En tâze, dumanı üstünde misâl:

Düzce’deki, Site ÇALIŞANInın, GÖREVLİnin, Sitede HAK SÂHİBİ, dolayısıyla, kendisine işverenler arasında bulunan bir hanıma, Sitedeki yüzme havuzuna, ALIŞAGELDİĞİ KIYAFETİN DIŞINDA, haşema ile girecek olan hanıma karşı DAVRANIŞI, KÜSTAHLIĞIDIR. Yönetici de aynı yobazlıkla mâlûl olduğunu                        göstermiştir. Olaya el konulmuş, gereken yapılmaktadır.

Gerek görevli, gerek yönetici, “üst tabaka”da olanlardan görmeğe hepimizin alışık olduğu havuz kıyafeti dışında bir kıyafetle -inancı gereği, bedeninin bazı yerlerini örtmesi gereğince- değişik kıyafetli bir hanım gelince, tepki gösteriyorlar.

Hani laiklik, inanç hürriyetinin garantisi idi? O sitede, hanımlar için ayrı yüzme havuzu yapılsa, bu defa da “harem – selâmlık yapılıyor, hangi çağdayız?” yaygaraları koparılmaz mı? Bu, bir zihniyet problemidir.

Ülkemizde, -bu durum son yılların problemi değildir- başlangıçtan beri doğru düzgün eğitim yapılsa idi, herhâlde böyle çiğ manzaralarla karşılaşmazdık. Cumhûriyetin ilk yıllarında, öğretmene, memura hem itibar hem de maddî destek sağlanırmış. Anlatıldığına göre, bir çavuş, kendisine verilen aylıkla, bir sığır alabilirmiş. Sonra bu tutum tavsamış, anlaşılan, memur sayısı artınca, öğretmen de sıradan bir memur olmuş. Yıllar önce, İstanbul’da Bostancı’da köprü üstünde, bir şemsiye satıcısıyla konuştuğumda, lise öğretmeni olduğunu söylemişti.
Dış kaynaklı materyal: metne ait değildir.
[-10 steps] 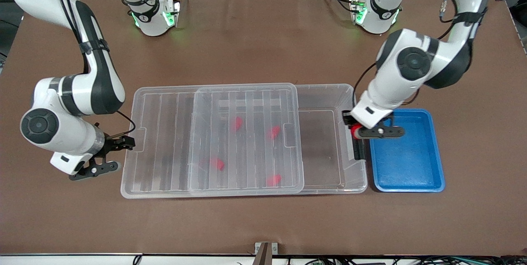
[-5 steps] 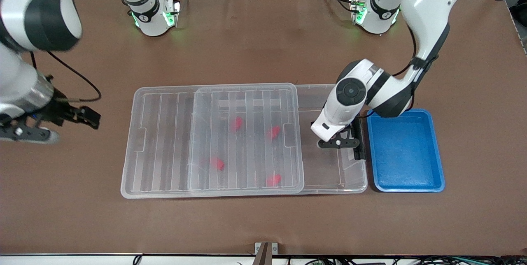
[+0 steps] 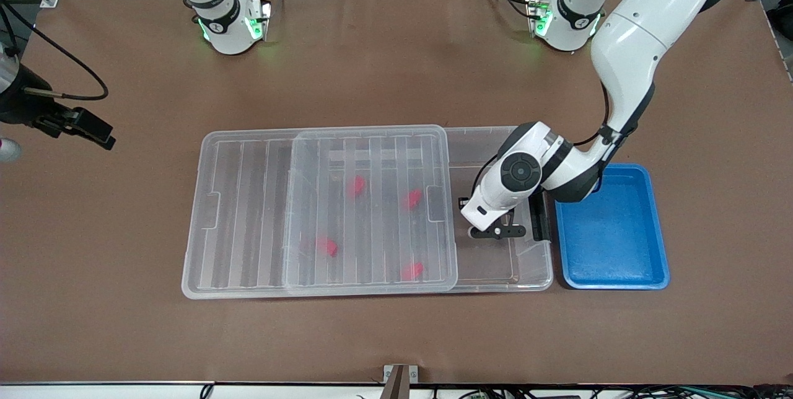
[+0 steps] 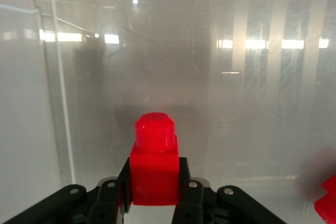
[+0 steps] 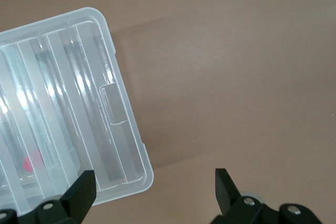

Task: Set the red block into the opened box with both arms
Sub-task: 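Carry the red block over the opened box gap with the left gripper, then lower the block into the box, open the left gripper, and withdraw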

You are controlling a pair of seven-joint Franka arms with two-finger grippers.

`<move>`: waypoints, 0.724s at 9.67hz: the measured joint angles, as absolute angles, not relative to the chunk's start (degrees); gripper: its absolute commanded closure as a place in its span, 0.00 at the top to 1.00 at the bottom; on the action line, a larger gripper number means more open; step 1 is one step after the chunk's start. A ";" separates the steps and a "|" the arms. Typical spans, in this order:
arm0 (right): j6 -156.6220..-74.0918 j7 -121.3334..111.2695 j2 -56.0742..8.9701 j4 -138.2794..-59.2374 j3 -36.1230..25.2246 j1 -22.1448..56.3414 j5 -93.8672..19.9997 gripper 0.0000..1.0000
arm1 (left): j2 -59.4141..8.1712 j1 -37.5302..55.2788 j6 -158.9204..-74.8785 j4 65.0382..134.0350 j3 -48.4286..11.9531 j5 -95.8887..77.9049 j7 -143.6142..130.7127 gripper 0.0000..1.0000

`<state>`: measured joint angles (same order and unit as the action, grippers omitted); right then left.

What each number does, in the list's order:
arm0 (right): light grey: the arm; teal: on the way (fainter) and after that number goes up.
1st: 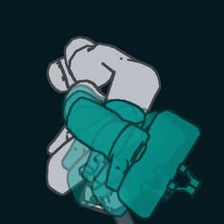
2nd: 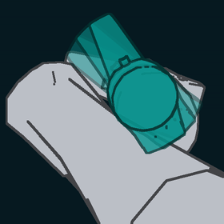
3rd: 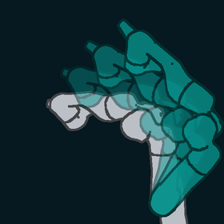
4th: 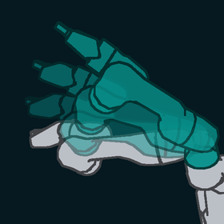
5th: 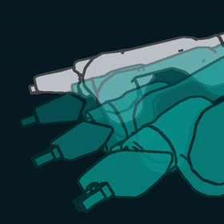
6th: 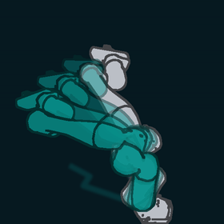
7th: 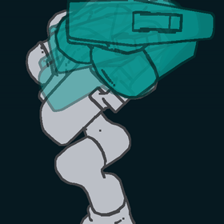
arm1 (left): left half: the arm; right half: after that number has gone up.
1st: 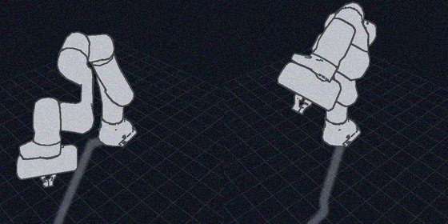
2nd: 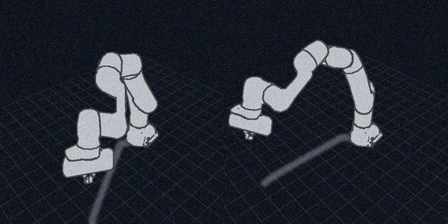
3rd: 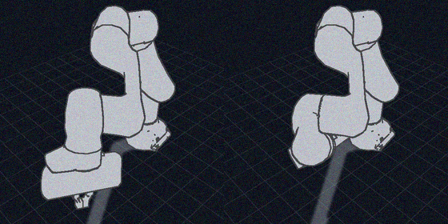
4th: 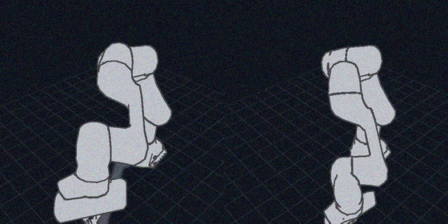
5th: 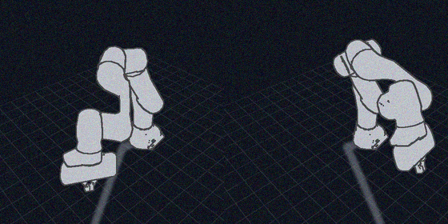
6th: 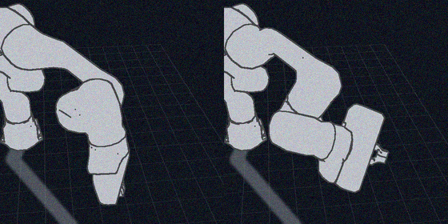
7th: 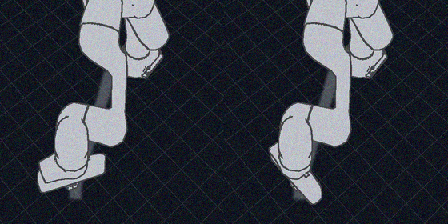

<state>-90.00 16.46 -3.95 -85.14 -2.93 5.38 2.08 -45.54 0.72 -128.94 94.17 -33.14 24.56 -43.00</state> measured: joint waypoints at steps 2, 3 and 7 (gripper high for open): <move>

Adam ne yapsın, aldığı aylık yetmiyordu, kendine ek bir iş bulmuştu.

Bu, tek, ayrı bir olay değildir; bir yıl oluyor: kendini “çağdaş” zanneden bir insanlık özürlü, yeni yetme bir genç kız, HİÇ TANIMADIĞI, sokakta karşılaştığı kendi yaşlarında başörtülü bir hanıma tokat atmıştı, mahkeme, bu utanmaz  yaratığa, taksitle iki bin lira para cezâsı (!) vermişti! Mahkemeden sırıtarak çıkıyordu.

Bu çirkin, tuhaf, iptidâî  eylemi yapmaktaki kabahatin hepsi onun değildi; öyle yetiştirilmişti,  iyi bir eylemde bulunduğunu zannediyordu.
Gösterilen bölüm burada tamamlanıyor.